Dataset items
•••••

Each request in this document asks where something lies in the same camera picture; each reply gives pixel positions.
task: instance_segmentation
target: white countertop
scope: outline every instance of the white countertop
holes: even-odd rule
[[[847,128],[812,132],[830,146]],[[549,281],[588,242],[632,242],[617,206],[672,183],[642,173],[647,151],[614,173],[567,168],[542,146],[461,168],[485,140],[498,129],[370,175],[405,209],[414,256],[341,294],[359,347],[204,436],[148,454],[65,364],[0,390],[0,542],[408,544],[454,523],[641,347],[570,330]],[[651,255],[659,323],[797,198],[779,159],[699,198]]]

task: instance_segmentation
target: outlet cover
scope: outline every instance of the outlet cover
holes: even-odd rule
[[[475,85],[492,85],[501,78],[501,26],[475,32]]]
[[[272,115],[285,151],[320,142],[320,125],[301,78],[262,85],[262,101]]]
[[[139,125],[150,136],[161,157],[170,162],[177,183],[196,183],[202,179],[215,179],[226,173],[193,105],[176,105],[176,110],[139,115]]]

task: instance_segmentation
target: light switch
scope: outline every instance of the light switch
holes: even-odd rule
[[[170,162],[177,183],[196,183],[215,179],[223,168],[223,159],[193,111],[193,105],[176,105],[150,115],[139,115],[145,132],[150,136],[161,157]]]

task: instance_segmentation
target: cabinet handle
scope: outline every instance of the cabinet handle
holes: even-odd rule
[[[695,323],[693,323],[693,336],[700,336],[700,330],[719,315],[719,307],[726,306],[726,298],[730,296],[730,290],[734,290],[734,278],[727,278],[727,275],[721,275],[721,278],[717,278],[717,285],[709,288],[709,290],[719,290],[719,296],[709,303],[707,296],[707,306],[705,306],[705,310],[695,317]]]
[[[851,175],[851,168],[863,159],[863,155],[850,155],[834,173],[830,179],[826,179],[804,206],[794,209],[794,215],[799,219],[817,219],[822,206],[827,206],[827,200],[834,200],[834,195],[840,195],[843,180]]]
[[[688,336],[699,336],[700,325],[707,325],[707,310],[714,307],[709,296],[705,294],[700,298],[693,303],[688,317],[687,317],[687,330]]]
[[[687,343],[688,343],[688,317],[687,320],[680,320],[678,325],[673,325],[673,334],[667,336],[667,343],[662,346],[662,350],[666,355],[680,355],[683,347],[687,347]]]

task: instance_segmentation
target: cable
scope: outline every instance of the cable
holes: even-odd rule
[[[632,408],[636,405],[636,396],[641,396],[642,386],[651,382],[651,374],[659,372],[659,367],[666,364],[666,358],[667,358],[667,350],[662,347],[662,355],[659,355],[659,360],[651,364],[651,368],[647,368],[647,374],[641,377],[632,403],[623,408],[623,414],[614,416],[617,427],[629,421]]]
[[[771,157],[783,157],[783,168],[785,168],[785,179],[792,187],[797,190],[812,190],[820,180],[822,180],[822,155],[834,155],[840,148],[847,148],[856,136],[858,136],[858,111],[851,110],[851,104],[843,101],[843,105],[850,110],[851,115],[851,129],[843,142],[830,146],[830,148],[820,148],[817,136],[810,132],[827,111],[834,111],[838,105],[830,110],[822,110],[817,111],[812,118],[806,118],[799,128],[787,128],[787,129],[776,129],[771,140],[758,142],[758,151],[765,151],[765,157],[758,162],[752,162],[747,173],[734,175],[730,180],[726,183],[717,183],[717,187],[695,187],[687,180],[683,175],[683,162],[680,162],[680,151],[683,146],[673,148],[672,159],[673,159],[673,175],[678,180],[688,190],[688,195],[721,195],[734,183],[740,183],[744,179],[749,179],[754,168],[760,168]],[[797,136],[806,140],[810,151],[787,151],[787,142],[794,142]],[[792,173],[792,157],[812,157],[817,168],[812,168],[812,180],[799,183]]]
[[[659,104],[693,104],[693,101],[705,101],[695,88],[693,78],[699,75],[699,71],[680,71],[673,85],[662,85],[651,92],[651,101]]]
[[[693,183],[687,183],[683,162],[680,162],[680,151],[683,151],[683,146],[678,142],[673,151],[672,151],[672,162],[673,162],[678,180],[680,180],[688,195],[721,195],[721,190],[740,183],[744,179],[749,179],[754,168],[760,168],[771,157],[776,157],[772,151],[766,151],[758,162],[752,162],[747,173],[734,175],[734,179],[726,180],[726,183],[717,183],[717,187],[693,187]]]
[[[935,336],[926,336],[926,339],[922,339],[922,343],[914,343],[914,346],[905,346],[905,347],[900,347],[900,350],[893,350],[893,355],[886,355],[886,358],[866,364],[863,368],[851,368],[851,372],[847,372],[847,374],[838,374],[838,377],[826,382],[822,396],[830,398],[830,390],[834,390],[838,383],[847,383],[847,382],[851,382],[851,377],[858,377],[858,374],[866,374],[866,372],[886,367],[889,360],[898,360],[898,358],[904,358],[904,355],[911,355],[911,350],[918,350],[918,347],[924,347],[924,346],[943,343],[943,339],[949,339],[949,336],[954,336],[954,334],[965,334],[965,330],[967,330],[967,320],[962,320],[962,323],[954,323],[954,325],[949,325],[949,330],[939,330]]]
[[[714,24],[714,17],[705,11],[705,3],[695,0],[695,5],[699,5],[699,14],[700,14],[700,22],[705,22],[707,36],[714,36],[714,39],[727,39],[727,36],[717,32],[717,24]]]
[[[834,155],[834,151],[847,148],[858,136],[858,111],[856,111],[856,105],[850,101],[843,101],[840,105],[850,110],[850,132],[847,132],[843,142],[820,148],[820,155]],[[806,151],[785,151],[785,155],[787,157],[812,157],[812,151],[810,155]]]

•••••

DESCRIPTION OF THE TASK
Each line of the entries above that contains "cable" is to be copied.

THE ANSWER
target: cable
scope: outline every instance of the cable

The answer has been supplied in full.